Here's a summary of their conversation, plus, some web extras for you.
PETERS: I'm a baseball fan from day one. I was at Stan Musial's last game here in St. Louis. Turns out I was in Cincinnati and happened to go to the game when Pete Rose broke Ty Cobb's record. I was at the game where Roger Maris' home run record was broken by Mark McGwire. I've just been a baseball fan, always have been.
LACAPRA: I can imagine that there’s a lot of physics involved in pitching. Can you talk about some of the main types of pitches — the curveball — the physics behind them?
PETERS: The basic principle's called the Bernoulli principle. And the Bernoulli principle says that when air speeds up, its pressure goes down, and when air slows down, its pressure goes up.
So the top of the ball is spinning towards the batter; the bottom of the ball is spinning away from the batter.

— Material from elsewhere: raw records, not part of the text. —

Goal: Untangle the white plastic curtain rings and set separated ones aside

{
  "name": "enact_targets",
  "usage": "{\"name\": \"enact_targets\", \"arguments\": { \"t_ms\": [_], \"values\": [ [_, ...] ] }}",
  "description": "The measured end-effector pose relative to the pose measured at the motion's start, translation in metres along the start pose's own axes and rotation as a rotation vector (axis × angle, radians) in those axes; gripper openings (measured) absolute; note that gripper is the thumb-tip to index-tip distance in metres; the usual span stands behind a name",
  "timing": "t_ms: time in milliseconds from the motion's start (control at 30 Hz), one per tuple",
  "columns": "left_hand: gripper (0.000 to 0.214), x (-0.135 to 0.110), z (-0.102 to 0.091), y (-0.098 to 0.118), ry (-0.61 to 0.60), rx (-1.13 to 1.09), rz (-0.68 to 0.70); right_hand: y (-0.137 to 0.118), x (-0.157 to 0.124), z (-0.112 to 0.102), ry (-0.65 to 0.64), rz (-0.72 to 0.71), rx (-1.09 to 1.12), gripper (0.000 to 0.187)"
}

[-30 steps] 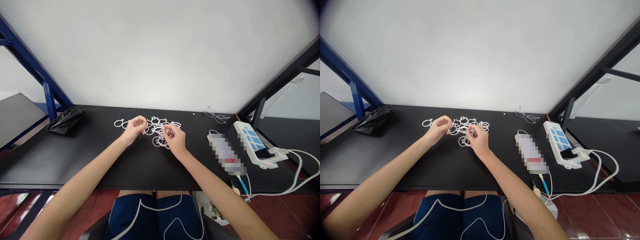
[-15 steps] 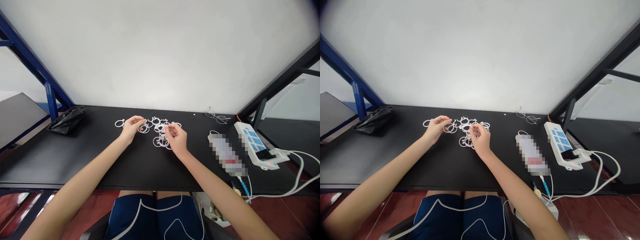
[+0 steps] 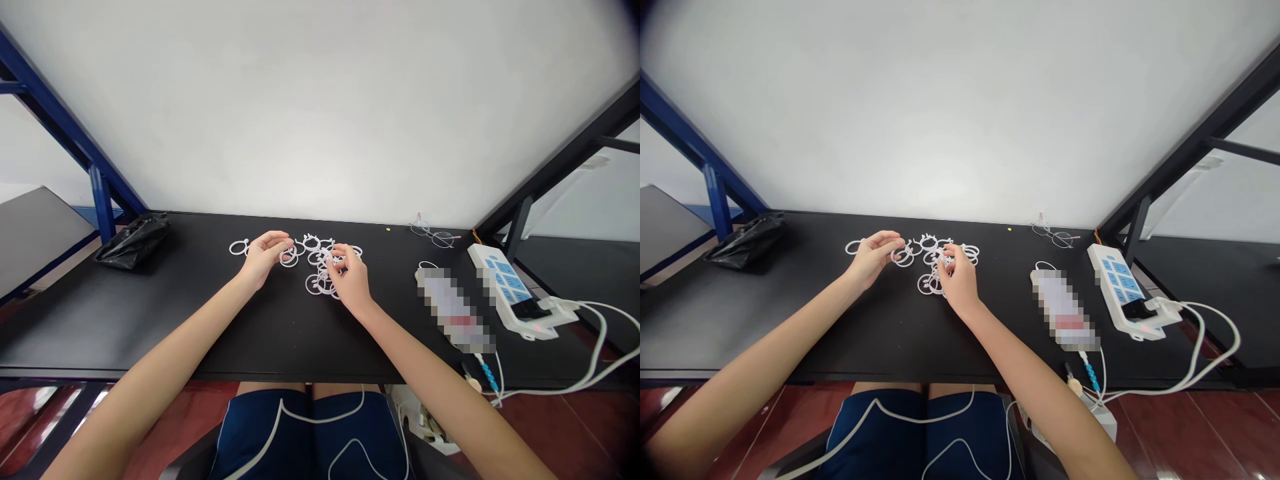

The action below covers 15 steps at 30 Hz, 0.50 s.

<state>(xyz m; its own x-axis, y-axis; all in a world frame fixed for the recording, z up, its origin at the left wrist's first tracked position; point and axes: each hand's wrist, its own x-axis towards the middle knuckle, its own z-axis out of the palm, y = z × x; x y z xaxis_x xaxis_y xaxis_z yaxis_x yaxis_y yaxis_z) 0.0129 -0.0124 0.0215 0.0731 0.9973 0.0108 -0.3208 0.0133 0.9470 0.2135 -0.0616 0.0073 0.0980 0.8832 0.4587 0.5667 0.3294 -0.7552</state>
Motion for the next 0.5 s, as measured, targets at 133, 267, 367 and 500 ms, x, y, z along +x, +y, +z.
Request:
{"name": "enact_targets", "arguments": {
  "t_ms": [133,267,367,500],
  "values": [
    [0.034,-0.0012,0.0013,-0.0004,-0.052,0.044,0.027,-0.0034,-0.001,-0.0003,-0.002,-0.009,-0.035,0.026],
    [0.031,-0.0025,0.0022,-0.0015,-0.097,0.077,0.041,-0.0067,-0.0018,-0.0011,-0.007,-0.032,-0.078,0.02],
    [0.03,-0.0031,0.0021,-0.0016,-0.117,0.093,0.039,-0.0082,-0.0018,-0.0016,-0.001,-0.043,-0.082,0.021],
    [0.029,-0.0034,0.002,-0.0002,-0.116,0.108,0.023,-0.0082,-0.0021,-0.0011,0.01,-0.039,-0.048,0.024]
  ]
}}
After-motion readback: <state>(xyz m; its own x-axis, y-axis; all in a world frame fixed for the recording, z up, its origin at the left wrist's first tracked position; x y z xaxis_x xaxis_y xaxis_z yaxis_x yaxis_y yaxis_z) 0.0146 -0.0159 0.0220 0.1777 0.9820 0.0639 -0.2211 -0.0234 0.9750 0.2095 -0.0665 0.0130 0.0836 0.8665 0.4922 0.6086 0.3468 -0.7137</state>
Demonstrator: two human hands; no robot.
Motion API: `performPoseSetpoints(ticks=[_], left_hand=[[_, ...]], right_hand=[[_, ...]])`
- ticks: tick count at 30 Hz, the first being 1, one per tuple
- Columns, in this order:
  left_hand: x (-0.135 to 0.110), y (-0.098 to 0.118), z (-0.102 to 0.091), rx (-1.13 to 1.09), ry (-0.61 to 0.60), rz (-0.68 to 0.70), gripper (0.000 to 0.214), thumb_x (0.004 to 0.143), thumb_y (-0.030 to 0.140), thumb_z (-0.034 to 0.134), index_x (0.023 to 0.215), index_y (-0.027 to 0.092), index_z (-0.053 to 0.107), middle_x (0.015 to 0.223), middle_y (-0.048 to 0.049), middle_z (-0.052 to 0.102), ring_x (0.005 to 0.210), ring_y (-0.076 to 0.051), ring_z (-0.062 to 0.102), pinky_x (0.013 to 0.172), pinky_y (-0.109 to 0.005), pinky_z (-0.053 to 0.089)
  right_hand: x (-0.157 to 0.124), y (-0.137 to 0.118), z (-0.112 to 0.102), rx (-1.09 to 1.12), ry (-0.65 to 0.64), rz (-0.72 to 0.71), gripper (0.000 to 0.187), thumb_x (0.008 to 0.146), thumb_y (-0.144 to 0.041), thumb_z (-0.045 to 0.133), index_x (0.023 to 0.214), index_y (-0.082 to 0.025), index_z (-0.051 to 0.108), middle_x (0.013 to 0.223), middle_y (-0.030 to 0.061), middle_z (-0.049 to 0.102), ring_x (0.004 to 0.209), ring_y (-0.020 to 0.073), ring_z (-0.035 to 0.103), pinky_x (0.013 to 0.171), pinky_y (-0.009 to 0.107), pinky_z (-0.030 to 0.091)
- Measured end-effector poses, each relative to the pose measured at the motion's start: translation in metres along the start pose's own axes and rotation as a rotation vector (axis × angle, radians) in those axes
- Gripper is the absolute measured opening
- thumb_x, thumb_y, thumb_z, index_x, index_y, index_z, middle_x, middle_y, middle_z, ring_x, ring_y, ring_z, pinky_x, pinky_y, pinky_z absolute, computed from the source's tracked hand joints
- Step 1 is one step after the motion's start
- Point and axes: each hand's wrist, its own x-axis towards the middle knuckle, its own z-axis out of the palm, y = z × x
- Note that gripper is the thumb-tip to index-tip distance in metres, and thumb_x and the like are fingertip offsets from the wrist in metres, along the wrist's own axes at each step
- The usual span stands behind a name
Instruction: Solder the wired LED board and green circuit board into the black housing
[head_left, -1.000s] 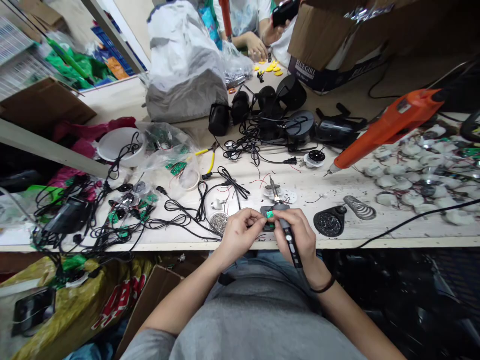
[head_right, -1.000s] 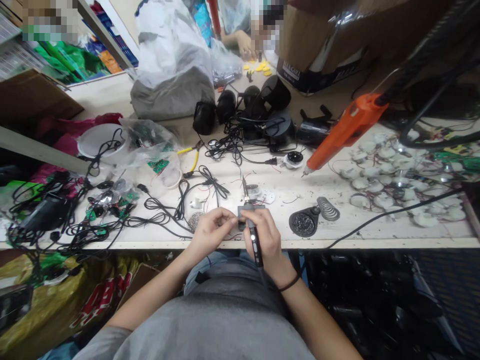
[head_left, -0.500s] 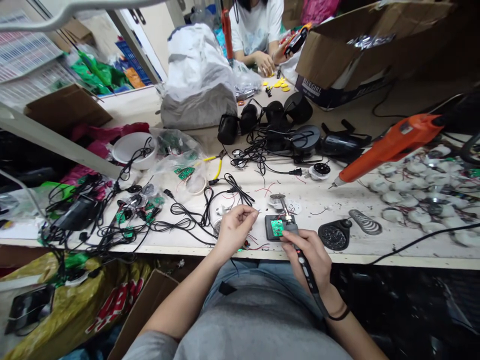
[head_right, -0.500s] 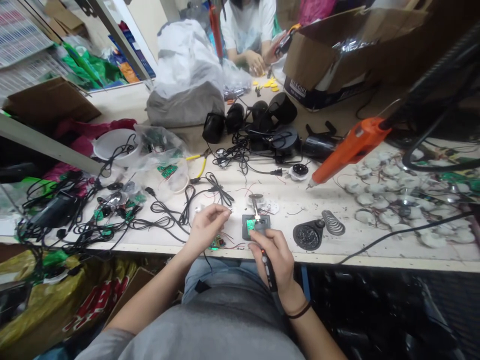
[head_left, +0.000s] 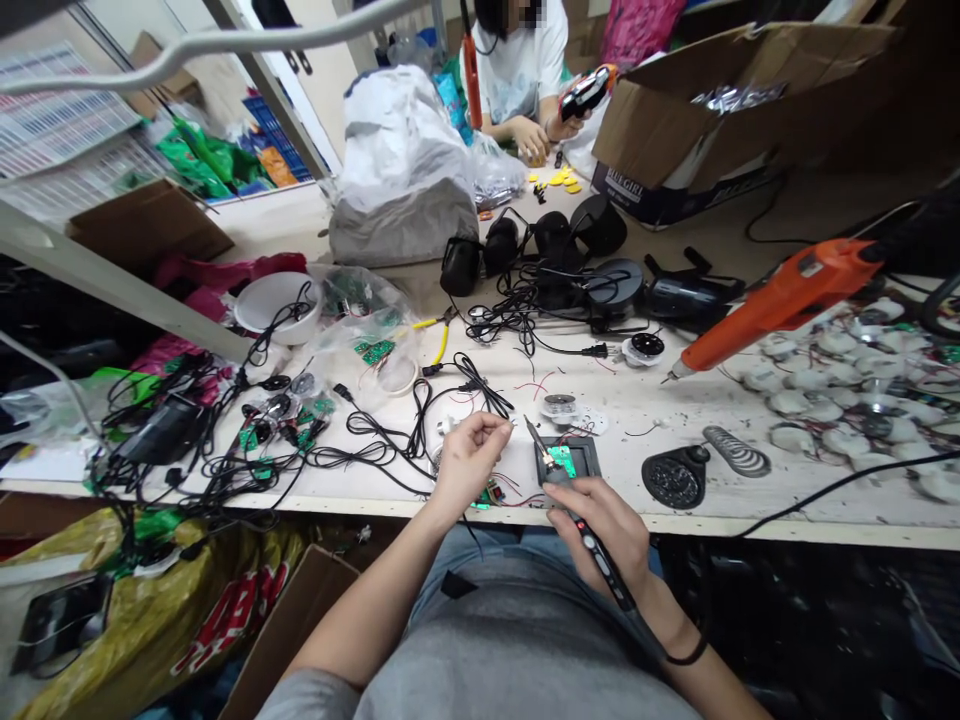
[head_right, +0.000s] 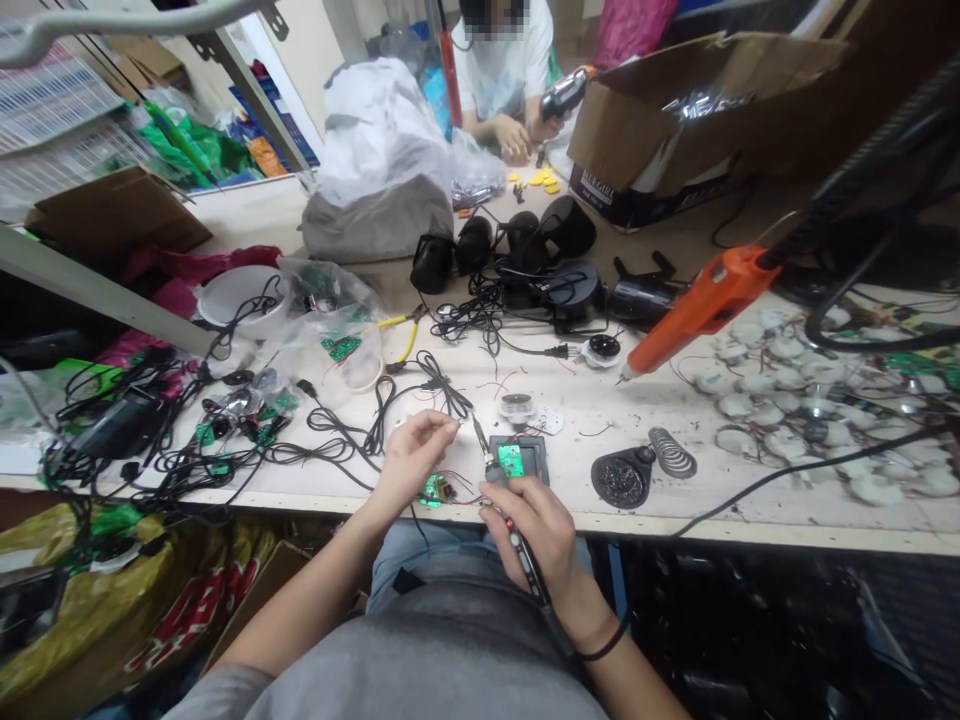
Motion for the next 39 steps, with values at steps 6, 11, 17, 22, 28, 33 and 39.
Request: performPoseSetpoints(ticks=[6, 11, 17, 22, 28, 33, 39], left_hand=[[0.002, 0.000, 0.000, -0.031, 0.000, -0.039, 0.049, 0.064, 0.061, 0.080, 0.073, 0.016, 0.065, 0.053, 0.0049, 0.052, 0.048, -0.007, 0.041, 0.047, -0.020, 0.032], [0.002, 0.000, -0.001, -0.044, 0.011, -0.062, 0.046, 0.063, 0.059, 0.081, 0.073, 0.016, 0.065, 0.052, 0.0052, 0.052, 0.047, -0.007, 0.040, 0.047, -0.019, 0.031], [0.003, -0.002, -0.001, -0.036, 0.032, -0.060, 0.048, 0.062, 0.060, 0.083, 0.071, 0.016, 0.066, 0.054, 0.0042, 0.054, 0.048, -0.007, 0.041, 0.046, -0.019, 0.032], [0.002, -0.003, -0.001, -0.025, 0.049, -0.026, 0.046, 0.064, 0.059, 0.081, 0.071, 0.016, 0.066, 0.054, 0.0040, 0.054, 0.048, -0.007, 0.041, 0.047, -0.020, 0.033], [-0.006, 0.000, 0.001, 0.058, -0.011, 0.092, 0.030, 0.072, 0.046, 0.074, 0.072, 0.017, 0.069, 0.060, 0.0015, 0.059, 0.053, -0.009, 0.047, 0.052, -0.022, 0.038], [-0.012, 0.001, 0.005, 0.114, -0.072, 0.162, 0.024, 0.077, 0.040, 0.069, 0.072, 0.017, 0.069, 0.064, -0.0007, 0.063, 0.056, -0.011, 0.052, 0.054, -0.023, 0.040], [-0.013, -0.002, 0.004, 0.100, -0.101, 0.150, 0.024, 0.078, 0.039, 0.067, 0.072, 0.017, 0.068, 0.063, -0.0004, 0.062, 0.055, -0.011, 0.050, 0.051, -0.022, 0.038]], right_hand=[[-0.002, -0.003, 0.001, 0.009, -0.006, -0.051, 0.027, 0.094, -0.010, 0.061, 0.119, -0.018, 0.070, 0.087, 0.0061, 0.064, 0.074, 0.0168, 0.066, 0.064, 0.027, 0.058], [-0.001, -0.004, 0.002, 0.018, -0.016, -0.066, 0.029, 0.094, -0.010, 0.061, 0.119, -0.019, 0.070, 0.086, 0.0053, 0.063, 0.071, 0.0158, 0.065, 0.061, 0.026, 0.057], [-0.001, -0.004, 0.002, 0.015, -0.010, -0.073, 0.032, 0.092, -0.010, 0.062, 0.121, -0.020, 0.071, 0.086, 0.0052, 0.064, 0.071, 0.0162, 0.066, 0.061, 0.026, 0.058], [-0.002, -0.003, 0.003, -0.009, -0.008, -0.069, 0.027, 0.095, -0.008, 0.061, 0.118, -0.018, 0.070, 0.088, 0.0067, 0.065, 0.074, 0.0161, 0.067, 0.063, 0.026, 0.059], [0.017, -0.002, 0.008, -0.096, 0.156, -0.003, 0.043, 0.092, -0.004, 0.067, 0.130, -0.024, 0.064, 0.098, 0.0069, 0.065, 0.086, 0.0185, 0.068, 0.071, 0.029, 0.062], [0.036, 0.002, 0.017, -0.080, 0.144, -0.017, 0.048, 0.090, -0.002, 0.068, 0.132, -0.023, 0.060, 0.103, 0.0081, 0.064, 0.090, 0.0198, 0.066, 0.074, 0.032, 0.061], [0.037, 0.005, 0.024, -0.096, 0.155, -0.023, 0.048, 0.091, -0.005, 0.068, 0.133, -0.025, 0.059, 0.098, 0.0056, 0.065, 0.090, 0.0204, 0.066, 0.074, 0.033, 0.060]])
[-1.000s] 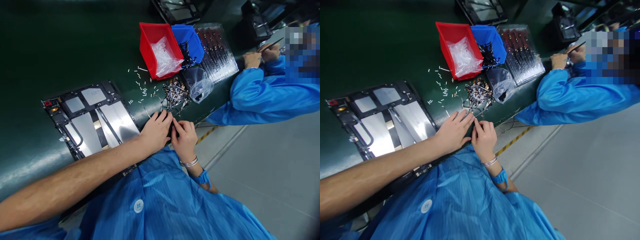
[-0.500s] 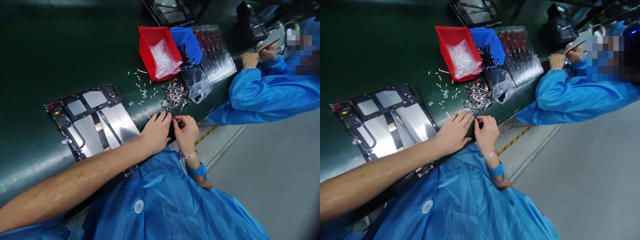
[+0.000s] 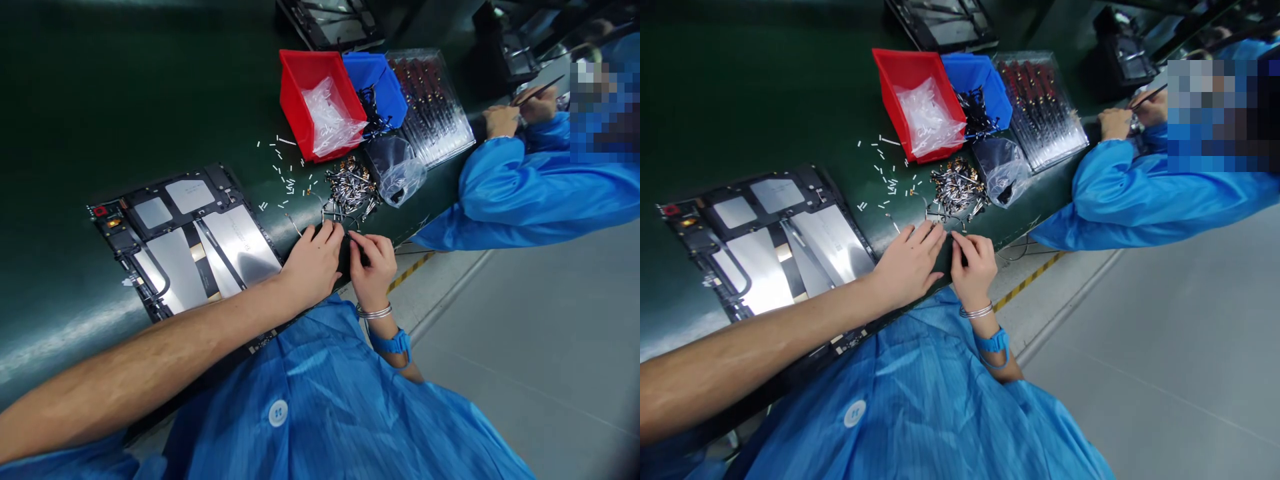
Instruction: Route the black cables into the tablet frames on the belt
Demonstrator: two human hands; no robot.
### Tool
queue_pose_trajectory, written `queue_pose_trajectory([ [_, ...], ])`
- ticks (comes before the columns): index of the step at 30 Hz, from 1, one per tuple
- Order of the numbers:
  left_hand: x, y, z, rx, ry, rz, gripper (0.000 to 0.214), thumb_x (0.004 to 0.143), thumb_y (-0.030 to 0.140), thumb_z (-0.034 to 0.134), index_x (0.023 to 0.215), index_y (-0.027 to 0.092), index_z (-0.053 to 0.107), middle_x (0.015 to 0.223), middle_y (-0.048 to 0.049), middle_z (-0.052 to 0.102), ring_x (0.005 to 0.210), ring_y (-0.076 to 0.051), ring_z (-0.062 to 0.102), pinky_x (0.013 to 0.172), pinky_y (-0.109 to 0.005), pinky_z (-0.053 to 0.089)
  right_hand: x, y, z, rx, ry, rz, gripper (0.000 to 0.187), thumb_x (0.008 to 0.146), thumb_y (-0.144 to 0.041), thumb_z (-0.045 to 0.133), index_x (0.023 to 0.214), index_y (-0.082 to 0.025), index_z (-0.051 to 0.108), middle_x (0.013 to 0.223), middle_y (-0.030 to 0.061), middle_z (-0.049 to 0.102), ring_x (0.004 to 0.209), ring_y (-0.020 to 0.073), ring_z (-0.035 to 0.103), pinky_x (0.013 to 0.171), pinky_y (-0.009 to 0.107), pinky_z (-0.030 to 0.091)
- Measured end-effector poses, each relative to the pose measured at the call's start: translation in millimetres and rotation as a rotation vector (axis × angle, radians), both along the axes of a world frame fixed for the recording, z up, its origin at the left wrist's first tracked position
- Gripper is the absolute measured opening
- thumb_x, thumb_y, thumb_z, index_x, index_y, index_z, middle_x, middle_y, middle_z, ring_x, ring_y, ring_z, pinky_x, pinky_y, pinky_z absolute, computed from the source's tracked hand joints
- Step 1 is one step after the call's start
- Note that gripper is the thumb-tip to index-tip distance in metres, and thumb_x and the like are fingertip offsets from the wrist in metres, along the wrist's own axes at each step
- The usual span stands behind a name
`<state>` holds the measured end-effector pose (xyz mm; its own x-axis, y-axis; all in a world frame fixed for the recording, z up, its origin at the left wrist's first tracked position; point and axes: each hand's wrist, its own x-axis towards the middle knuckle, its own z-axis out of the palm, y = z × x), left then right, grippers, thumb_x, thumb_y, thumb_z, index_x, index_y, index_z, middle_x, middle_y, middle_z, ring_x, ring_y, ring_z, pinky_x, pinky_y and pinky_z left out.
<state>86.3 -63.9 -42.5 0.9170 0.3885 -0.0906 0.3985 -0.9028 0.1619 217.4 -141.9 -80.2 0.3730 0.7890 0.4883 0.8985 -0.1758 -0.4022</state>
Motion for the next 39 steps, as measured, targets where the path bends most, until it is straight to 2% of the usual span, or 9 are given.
queue_pose_trajectory([
  [5,0,0,1.4,0.010,0.014,-0.008,0.065,0.094,0.041,0.047,0.142,-0.003,0.039,0.147,-0.0216,0.039,0.135,-0.035,0.033,0.108,-0.044,0.032,2,-4,-1.5,-0.068,-0.102,0.045,0.026,0.090,-0.021,0.048,0.098,-0.027,0.073,0.083,0.0044,0.061,0.079,0.0182,0.054,0.072,0.034,0.046],
  [9,0,0,1.0,0.015,-0.001,-0.016,0.062,0.094,0.040,0.046,0.140,-0.001,0.043,0.147,-0.0213,0.040,0.134,-0.035,0.034,0.107,-0.044,0.033,-11,-2,-1.6,-0.067,0.009,-0.044,0.026,0.091,-0.026,0.050,0.104,-0.023,0.071,0.083,0.0051,0.060,0.081,0.0191,0.054,0.072,0.034,0.047],
  [14,0,0,0.2,0.019,0.005,-0.026,0.057,0.095,0.036,0.044,0.139,0.000,0.045,0.147,-0.0211,0.040,0.134,-0.035,0.035,0.108,-0.045,0.032,-24,-2,0.5,-0.151,0.075,-0.116,0.032,0.088,-0.026,0.050,0.113,-0.020,0.069,0.087,0.0062,0.061,0.083,0.0203,0.054,0.072,0.035,0.046],
  [18,0,-1,2.0,0.021,0.024,-0.014,0.061,0.096,0.040,0.044,0.142,0.000,0.042,0.147,-0.0205,0.040,0.135,-0.034,0.034,0.108,-0.043,0.032,-16,-5,3.5,-0.182,0.225,-0.082,0.034,0.088,-0.027,0.048,0.116,-0.021,0.068,0.085,0.0049,0.061,0.079,0.0187,0.054,0.072,0.034,0.046],
  [22,0,-1,3.0,0.026,0.033,-0.003,0.064,0.095,0.043,0.046,0.141,-0.001,0.041,0.148,-0.0193,0.039,0.136,-0.033,0.032,0.109,-0.042,0.032,-2,-6,7.8,-0.115,0.387,-0.051,0.035,0.089,-0.027,0.048,0.118,-0.020,0.067,0.082,0.0029,0.062,0.076,0.0161,0.056,0.072,0.032,0.047],
  [25,0,-1,2.4,0.028,0.032,0.002,0.065,0.094,0.043,0.046,0.141,-0.001,0.041,0.148,-0.0190,0.039,0.135,-0.033,0.033,0.108,-0.041,0.033,2,-7,9.4,-0.072,0.289,-0.052,0.031,0.089,-0.023,0.049,0.112,-0.022,0.070,0.081,0.0028,0.061,0.076,0.0163,0.056,0.071,0.032,0.047],
  [30,0,-1,1.3,0.032,0.022,0.002,0.066,0.095,0.043,0.045,0.144,0.000,0.037,0.148,-0.0195,0.039,0.135,-0.033,0.033,0.107,-0.042,0.033,0,-8,5.8,-0.109,-0.095,0.029,0.031,0.092,-0.020,0.046,0.108,-0.027,0.072,0.081,0.0043,0.060,0.079,0.0179,0.052,0.068,0.032,0.044],
  [32,0,-1,1.4,0.034,0.024,0.002,0.067,0.095,0.043,0.045,0.145,0.000,0.036,0.147,-0.0198,0.039,0.135,-0.033,0.033,0.107,-0.042,0.034,-1,-8,3.3,-0.133,-0.181,0.026,0.031,0.092,-0.020,0.046,0.108,-0.027,0.072,0.081,0.0047,0.059,0.078,0.0181,0.050,0.066,0.031,0.043],
  [39,1,-1,0.8,0.040,0.027,-0.012,0.063,0.095,0.042,0.045,0.141,0.000,0.043,0.147,-0.0204,0.039,0.134,-0.034,0.034,0.106,-0.043,0.034,-10,-9,0.0,-0.187,-0.201,-0.068,0.030,0.092,-0.027,0.047,0.110,-0.019,0.069,0.084,0.0074,0.060,0.083,0.0209,0.051,0.067,0.033,0.044],
])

So the top spinning towards the batter slows down the air on the top of the ball, and since the air slows down, the pressure goes up. The bottom of the ball is spinning away from the batter, actually speeds the air up.
So there's high pressure on the top, low pressure on the bottom, it pushes the ball down. Ball falls much faster than just gravity would make it. And they call it a 12-to-6 curve ball, 'cause it goes from 12 o'clock to 6 o'clock on the clock dial. You can't believe it. It's unmerciful.
Almost every pitch — fast ball, curve ball, knuckleball — they move because of air pressure. They move because of Bernoulli's principle and the different ways the pitcher makes them spin.